Wednesday, March 15, 2017

The story of Chicago's Haymarket Square Riot on May 4, 1886.

To understand what happened during the Haymarket Square riot (aka Haymarket Massacre or Haymarket Affair), it is necessary to go back to the summer of 1884. The Federation of Organized Trades and Labor Unions, the predecessor of the American Federation of Labor, declared May 1, 1886, to be the beginning of a nationwide movement for the eight-hour workday.
This wasn't a particularly radical idea since both Illinois workers and federal employees were supposed to have been covered by an eight-hour day law since 1867. The problem was that the federal government failed to enforce its own law, and in Illinois, employers forced workers to sign waivers of the law as a condition of employment.

With two years to plan, the organized labor movement in Chicago and throughout Illinois sent out questionnaires to employers to see how they felt about shorter hours and other issues, including child labor.

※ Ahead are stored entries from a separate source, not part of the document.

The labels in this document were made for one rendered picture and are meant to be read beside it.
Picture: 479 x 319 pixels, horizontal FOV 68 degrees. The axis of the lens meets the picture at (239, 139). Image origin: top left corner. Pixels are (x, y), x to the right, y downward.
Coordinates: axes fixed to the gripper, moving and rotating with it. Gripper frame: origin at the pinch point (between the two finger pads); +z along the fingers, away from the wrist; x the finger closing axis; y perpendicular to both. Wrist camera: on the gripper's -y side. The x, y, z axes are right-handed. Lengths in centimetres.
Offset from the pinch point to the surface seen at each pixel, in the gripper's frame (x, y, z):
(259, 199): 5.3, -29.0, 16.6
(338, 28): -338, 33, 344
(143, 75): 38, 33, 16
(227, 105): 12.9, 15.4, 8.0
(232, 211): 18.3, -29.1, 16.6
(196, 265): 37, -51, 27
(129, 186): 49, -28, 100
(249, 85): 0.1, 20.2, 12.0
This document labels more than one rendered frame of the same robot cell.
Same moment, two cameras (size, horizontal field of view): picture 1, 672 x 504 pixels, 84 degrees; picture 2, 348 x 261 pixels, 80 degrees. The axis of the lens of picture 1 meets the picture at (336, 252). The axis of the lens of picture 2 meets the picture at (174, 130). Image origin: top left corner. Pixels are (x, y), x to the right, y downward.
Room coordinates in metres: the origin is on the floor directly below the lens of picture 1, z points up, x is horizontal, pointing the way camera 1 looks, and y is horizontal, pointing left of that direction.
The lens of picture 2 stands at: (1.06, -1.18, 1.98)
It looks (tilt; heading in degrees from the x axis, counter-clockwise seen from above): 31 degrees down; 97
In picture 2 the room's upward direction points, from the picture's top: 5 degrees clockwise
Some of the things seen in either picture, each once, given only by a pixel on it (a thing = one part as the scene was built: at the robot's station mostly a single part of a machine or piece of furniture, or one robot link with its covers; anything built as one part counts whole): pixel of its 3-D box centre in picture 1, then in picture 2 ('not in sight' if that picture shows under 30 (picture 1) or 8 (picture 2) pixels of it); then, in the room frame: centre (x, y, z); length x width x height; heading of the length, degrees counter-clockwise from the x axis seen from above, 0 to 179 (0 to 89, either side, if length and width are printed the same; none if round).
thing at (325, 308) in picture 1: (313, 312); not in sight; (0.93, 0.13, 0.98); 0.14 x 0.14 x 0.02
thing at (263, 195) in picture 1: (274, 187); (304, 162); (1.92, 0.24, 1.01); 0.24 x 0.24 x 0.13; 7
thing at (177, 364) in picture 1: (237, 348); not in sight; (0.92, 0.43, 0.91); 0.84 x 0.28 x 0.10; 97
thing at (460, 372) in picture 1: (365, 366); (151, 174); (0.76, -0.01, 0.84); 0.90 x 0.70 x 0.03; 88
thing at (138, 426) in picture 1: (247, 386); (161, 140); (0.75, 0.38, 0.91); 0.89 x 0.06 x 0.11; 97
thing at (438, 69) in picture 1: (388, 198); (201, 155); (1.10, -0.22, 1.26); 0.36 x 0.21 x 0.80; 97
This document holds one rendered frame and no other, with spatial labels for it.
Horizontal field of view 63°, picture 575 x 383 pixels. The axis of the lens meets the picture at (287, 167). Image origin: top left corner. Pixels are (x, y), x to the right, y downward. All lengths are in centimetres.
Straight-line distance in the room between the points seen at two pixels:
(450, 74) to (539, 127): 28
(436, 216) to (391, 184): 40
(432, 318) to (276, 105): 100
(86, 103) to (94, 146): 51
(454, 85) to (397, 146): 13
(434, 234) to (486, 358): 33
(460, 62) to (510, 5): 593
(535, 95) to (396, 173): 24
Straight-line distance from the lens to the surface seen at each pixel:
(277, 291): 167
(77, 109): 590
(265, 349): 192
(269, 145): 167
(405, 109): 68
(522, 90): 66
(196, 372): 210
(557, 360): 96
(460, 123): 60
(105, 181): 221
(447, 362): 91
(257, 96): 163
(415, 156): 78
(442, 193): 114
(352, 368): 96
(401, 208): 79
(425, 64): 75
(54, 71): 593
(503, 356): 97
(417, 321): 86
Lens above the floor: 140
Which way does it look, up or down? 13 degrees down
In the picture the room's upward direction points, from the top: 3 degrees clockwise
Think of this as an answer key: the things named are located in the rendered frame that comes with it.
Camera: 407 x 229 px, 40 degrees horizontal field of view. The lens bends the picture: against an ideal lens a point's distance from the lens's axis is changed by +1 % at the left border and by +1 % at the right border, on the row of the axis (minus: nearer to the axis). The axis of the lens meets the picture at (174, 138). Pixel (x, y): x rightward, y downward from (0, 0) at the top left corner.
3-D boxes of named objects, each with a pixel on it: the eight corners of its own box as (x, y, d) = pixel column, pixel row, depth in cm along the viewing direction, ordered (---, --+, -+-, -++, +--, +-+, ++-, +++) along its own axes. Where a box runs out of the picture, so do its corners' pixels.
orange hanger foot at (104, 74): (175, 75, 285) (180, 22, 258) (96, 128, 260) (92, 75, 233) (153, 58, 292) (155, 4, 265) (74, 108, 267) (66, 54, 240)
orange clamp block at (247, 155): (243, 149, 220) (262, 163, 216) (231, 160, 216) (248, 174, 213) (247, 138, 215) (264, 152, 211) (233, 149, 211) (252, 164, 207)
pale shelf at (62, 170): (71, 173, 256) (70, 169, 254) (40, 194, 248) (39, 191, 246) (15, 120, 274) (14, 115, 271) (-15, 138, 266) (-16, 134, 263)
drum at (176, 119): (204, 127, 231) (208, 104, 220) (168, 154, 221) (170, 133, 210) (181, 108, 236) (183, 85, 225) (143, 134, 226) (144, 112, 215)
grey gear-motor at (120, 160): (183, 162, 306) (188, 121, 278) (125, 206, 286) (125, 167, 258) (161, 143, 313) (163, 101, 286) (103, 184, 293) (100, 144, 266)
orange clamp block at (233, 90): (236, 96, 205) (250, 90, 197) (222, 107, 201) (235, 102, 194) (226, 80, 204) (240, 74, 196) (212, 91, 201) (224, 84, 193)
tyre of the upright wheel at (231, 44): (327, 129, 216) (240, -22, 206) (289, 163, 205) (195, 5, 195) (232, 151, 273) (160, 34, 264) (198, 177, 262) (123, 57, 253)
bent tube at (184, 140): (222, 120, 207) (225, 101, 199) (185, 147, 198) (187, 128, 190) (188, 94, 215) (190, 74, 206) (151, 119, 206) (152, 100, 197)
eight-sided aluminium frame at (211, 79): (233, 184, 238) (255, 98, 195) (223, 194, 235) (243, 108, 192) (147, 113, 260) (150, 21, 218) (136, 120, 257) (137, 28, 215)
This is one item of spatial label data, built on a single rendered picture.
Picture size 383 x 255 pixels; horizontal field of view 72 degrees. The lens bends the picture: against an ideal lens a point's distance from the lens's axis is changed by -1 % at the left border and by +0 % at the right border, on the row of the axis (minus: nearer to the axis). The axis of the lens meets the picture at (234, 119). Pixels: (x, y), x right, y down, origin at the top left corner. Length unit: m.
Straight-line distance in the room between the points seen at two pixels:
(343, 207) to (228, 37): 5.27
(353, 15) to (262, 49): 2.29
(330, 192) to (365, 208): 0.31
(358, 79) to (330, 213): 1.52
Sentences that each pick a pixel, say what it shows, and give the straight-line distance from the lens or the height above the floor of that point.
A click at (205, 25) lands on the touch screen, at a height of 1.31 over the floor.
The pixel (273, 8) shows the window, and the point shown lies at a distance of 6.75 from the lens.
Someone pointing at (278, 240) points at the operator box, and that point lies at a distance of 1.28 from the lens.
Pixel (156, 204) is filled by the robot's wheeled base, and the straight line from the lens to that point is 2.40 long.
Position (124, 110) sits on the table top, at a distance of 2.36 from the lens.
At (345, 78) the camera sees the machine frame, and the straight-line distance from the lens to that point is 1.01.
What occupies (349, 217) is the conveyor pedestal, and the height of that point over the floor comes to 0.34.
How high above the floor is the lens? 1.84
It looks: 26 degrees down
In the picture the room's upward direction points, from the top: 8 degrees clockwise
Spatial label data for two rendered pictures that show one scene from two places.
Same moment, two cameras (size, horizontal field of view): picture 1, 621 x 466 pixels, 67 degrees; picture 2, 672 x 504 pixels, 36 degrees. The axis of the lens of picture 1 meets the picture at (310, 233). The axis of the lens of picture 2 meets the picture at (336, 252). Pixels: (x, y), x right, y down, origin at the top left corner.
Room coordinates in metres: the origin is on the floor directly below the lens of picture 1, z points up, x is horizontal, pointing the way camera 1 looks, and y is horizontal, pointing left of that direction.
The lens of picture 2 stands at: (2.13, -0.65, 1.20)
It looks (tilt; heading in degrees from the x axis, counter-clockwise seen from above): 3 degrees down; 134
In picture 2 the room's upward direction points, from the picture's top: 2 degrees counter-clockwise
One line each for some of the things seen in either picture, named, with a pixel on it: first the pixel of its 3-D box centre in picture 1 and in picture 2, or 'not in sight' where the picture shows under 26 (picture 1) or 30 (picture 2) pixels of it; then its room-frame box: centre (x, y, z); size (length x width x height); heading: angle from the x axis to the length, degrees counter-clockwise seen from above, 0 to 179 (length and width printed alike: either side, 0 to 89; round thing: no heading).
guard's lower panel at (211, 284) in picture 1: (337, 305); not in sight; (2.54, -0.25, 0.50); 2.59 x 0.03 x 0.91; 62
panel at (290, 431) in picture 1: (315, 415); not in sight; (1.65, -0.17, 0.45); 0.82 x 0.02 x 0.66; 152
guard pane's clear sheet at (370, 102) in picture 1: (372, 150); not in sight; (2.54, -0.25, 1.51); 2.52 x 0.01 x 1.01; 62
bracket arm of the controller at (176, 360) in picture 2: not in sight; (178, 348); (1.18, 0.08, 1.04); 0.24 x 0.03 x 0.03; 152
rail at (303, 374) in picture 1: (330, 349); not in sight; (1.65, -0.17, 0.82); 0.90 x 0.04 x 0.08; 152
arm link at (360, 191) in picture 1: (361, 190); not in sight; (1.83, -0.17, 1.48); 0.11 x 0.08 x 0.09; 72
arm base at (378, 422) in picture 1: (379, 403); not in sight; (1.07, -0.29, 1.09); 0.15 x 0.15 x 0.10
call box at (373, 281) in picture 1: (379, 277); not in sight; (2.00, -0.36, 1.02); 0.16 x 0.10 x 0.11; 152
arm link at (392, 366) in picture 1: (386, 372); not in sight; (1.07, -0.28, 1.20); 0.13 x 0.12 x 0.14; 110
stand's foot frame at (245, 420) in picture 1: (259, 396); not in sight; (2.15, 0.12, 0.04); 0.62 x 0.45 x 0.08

Slogans and songs were written like "the Eight Hour Day" everywhere, slogans were heard like "Eight Hours for Work, Eight Hours for Rest, Eight Hours for What We Will!" or "Shortening the Hours Increase the Pay."

Although a simplistic solution to unemployment and low wages, the Eight-Hour Day Movement caught the imagination of workers across the country. With its strong labor movement, Chicago had the nation's largest demonstration on Saturday, May 1, 1886, when reportedly 80,000 workers marched up Michigan Avenue arm-in-arm carrying their union banners.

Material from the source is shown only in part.